Using String Histogram with a Small Primes Product of the Stringly Connected Features and Function Flags. Both features have a weight of 1.0 when comparing:
[StringHistogramProvider(),
SPPFeatureProvider([FuncStronglyConnectedFeatures, FuncFlagsFeatures])]
Using String Histogram with the Stringly Connected Features and Function Flags as separate prime products. String Histogram has doubled weight:
[(StringHistogramProvider(), 2.0),
SPPFeatureProvider([FuncStronglyConnectedFeatures]),
SPPFeatureProvider([FuncFlagsFeatures])]
With the corresponding views open, save the current BinaryView objects in the Binary Ninja console:
>>> bv0=bv
# Switch views on the GUI
>>> bv1=bv
Invoke the tester function:
>>> similarninja.tester(bv0, bv1)
This will do the feature extraction (features stored in the database for later use) and comparison, then uses the available symbol information to measure accuracy.
The function allows testing multiple feature provider compositions at once, refer to the source for details!
The following results are based on debug information contained in unstripped binaries (exact function name match).
The current algorithm for partial matches is very liberal and will try to find a match for everything - this is the reason of high incorrect match numbers.
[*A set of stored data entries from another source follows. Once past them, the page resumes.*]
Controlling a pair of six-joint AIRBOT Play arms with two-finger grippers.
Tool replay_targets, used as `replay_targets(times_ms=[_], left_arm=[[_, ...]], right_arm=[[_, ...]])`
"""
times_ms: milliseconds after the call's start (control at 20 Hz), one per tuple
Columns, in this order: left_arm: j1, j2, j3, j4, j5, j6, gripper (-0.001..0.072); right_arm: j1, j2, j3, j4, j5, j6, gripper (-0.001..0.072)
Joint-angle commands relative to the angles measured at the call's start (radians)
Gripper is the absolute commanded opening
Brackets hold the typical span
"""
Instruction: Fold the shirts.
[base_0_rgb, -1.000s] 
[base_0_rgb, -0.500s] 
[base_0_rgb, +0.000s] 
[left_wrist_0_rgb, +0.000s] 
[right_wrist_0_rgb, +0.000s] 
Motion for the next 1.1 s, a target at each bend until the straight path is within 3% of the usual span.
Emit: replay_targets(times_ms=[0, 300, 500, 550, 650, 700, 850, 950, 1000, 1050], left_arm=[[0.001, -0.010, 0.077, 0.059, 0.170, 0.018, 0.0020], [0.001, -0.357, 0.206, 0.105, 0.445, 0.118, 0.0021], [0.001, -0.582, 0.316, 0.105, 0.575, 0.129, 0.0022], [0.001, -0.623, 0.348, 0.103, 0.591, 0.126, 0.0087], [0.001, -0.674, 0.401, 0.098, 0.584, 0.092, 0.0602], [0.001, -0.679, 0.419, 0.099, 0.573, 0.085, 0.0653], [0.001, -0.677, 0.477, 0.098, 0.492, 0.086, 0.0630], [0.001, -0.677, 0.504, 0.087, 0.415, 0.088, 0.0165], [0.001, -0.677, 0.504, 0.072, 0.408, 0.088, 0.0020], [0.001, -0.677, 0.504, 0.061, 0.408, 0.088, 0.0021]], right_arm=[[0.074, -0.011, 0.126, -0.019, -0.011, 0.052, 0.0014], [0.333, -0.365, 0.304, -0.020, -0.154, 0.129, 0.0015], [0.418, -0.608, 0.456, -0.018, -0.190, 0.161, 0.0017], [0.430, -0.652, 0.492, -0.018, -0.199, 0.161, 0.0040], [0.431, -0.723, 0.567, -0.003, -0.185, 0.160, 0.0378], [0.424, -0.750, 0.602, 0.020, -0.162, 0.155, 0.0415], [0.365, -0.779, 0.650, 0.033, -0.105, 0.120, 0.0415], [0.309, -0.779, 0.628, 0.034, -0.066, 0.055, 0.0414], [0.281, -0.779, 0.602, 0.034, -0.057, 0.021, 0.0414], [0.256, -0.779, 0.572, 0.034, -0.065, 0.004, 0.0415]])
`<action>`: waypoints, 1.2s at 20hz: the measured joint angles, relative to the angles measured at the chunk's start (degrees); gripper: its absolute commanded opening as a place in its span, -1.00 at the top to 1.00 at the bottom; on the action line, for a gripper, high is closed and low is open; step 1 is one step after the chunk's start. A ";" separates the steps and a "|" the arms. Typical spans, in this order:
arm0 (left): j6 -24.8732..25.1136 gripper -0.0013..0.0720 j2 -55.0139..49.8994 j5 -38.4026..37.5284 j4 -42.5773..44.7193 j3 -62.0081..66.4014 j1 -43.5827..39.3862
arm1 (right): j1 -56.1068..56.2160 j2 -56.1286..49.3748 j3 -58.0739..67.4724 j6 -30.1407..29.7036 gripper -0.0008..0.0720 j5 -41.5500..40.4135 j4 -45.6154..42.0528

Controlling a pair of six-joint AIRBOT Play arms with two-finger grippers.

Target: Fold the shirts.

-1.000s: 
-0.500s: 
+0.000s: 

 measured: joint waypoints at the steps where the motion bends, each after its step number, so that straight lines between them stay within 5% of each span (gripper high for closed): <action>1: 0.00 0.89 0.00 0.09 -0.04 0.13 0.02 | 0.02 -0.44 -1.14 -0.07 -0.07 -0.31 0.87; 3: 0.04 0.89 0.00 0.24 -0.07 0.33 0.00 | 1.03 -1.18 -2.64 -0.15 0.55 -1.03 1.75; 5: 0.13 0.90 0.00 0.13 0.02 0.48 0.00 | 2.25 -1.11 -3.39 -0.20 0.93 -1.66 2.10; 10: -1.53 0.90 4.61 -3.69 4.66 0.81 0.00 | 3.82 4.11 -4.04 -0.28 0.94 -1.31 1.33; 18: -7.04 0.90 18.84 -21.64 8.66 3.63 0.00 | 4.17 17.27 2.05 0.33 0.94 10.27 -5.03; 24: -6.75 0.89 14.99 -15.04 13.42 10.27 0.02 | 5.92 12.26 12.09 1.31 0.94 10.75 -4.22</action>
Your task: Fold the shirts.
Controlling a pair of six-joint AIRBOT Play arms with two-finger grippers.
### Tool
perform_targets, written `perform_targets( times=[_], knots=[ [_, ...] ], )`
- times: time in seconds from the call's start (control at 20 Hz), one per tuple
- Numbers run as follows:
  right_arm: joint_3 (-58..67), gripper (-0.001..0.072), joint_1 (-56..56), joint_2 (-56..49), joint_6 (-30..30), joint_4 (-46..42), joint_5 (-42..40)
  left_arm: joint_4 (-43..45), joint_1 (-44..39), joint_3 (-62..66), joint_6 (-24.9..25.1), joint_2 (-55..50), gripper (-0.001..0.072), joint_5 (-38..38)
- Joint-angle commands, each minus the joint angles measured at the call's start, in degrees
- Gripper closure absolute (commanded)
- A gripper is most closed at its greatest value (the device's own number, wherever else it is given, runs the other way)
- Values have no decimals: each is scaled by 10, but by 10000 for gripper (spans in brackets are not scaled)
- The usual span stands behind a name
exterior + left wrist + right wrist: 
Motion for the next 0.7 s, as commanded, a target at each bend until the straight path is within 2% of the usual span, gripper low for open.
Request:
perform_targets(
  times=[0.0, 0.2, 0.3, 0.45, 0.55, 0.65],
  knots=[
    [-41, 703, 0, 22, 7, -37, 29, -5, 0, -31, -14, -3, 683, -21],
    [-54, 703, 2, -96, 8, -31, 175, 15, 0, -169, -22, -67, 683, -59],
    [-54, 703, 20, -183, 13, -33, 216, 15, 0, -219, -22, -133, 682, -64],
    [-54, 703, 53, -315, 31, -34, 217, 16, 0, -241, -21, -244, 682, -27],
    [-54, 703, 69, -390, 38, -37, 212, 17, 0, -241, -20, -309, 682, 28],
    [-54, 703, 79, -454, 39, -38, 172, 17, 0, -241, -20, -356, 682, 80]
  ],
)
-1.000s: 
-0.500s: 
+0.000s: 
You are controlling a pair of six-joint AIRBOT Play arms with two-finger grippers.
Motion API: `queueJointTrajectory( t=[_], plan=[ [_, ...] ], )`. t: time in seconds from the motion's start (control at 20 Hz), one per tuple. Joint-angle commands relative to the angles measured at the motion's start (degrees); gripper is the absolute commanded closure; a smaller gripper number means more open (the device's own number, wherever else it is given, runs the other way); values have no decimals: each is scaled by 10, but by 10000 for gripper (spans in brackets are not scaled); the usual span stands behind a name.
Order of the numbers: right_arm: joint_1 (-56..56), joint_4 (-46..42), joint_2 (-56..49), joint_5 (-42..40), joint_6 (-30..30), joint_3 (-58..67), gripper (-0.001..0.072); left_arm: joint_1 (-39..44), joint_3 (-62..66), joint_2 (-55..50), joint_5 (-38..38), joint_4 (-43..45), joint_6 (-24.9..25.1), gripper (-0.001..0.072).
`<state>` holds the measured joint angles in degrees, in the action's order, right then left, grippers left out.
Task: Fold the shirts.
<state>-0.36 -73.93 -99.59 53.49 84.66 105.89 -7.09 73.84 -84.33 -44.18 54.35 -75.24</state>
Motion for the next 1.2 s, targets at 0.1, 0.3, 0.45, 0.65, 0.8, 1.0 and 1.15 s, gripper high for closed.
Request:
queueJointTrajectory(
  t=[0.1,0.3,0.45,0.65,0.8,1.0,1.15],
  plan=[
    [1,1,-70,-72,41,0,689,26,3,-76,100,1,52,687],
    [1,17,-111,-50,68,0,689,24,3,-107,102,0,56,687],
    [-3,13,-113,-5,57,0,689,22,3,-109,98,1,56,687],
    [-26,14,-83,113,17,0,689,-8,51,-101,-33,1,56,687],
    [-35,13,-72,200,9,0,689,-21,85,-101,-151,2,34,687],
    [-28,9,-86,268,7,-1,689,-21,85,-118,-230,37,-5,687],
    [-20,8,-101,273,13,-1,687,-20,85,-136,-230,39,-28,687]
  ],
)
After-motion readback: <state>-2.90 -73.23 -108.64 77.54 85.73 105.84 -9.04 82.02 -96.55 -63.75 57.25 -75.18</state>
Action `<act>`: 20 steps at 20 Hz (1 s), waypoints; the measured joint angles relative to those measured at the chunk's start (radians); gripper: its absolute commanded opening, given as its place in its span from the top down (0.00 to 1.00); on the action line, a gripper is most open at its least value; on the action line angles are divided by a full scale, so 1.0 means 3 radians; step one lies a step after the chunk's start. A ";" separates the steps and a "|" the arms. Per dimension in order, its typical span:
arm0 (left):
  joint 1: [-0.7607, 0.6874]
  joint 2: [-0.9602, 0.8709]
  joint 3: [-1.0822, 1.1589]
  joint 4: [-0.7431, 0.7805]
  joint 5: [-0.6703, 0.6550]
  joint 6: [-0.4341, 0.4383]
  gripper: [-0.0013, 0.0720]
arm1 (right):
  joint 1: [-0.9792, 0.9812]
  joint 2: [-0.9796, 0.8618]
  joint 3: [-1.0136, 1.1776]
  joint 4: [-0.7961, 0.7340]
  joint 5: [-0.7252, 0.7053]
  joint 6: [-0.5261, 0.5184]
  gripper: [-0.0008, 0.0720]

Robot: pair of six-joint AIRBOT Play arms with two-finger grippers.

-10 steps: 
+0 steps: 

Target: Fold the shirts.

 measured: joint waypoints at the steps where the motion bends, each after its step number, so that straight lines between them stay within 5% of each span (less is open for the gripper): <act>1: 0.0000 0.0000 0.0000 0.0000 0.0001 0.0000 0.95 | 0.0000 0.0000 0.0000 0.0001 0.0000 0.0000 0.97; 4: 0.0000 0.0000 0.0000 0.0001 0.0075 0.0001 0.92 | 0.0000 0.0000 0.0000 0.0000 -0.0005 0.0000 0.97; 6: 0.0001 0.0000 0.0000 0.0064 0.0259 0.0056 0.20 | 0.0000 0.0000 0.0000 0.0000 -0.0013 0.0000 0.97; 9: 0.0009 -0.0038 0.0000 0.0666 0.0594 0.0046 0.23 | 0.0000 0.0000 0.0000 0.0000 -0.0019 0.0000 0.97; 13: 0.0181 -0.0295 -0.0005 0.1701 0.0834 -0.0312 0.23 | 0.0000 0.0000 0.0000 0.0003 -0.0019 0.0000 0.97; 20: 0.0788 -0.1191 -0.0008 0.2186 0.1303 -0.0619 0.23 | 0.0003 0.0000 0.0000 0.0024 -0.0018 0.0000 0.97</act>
However these "incorrect" numbers also contain actual good matches (like matches between shaX_process_blockN()
functions).
Func # | Correct match | Incorrect match |
---|---|---|
3114 | 1600 (51.3%) | 1488 (47.8%) |
Feature vector providers:
[SPPFeatureProvider([BBLTypeFeatures]), SPPFeatureProvider([BBLEdgeFeatures]), SPPFeatureProvider([FuncInstructionFeatures]), SPPFeatureProvider([FuncStronglyConnectedFeatures, FuncFlagsFeatures]), DigraphFeatureProvider(),BBLCountProvider()]
Func # | Correct match | Incorrect match |
---|---|---|
3114 | 2098 (67.4%) | 981 (31.5%) |
Feature vector providers:
[SPPFeatureProvider([BBLTypeFeatures]), SPPFeatureProvider([BBLEdgeFeatures]), SPPFeatureProvider([FuncInstructionFeatures]), SPPFeatureProvider([FuncStronglyConnectedFeatures, FuncFlagsFeatures]), DigraphFeatureProvider(), StringHistogramProvider()]
Func # | Correct match | Incorrect match |
---|---|---|
3122 | 1432 (45.9%) | 1689 (54.1%) |
Feature vector providers:
[SPPFeatureProvider([BBLTypeFeatures]), SPPFeatureProvider([BBLEdgeFeatures]), SPPFeatureProvider([FuncInstructionFeatures]), SPPFeatureProvider([FuncStronglyConnectedFeatures, FuncFlagsFeatures]), DigraphFeatureProvider(),BBLCountProvider()]
Func # | Correct match | Incorrect match |
---|---|---|
3122 | 1618 (51.8%) | 1503 (48.1%) |
Feature vector providers:
[SPPFeatureProvider([BBLTypeFeatures]), SPPFeatureProvider([BBLEdgeFeatures]), SPPFeatureProvider([FuncInstructionFeatures]), SPPFeatureProvider([FuncStronglyConnectedFeatures, FuncFlagsFeatures]), DigraphFeatureProvider(), StringHistogramProvider()]
A lot of things...
- More matcher algorithms
- Algorithms from the original paper:
- Markov lumping
- Instruction histogram (with capstone/pyxed/other external lib?)
- Algorithms from the original paper:
- Better integration with the UI
- Without a BinaryView we loose cross-function control-flow data, so function predecessors/successors can't be discovered during matching
- Multiple ways to handle this, have to decide which way to go...
- LICENSE file...
- Instruction level classification
- Data XRefs
This plugin requires the following minimum version of Binary Ninja:
- release - 0
- dev - 1.0.dev-576
The following dependencies are required for this plugin:
- pip -
- installers -
- other -
- apt -
This plugin is released under a GPLv2 license as required by Diaphora.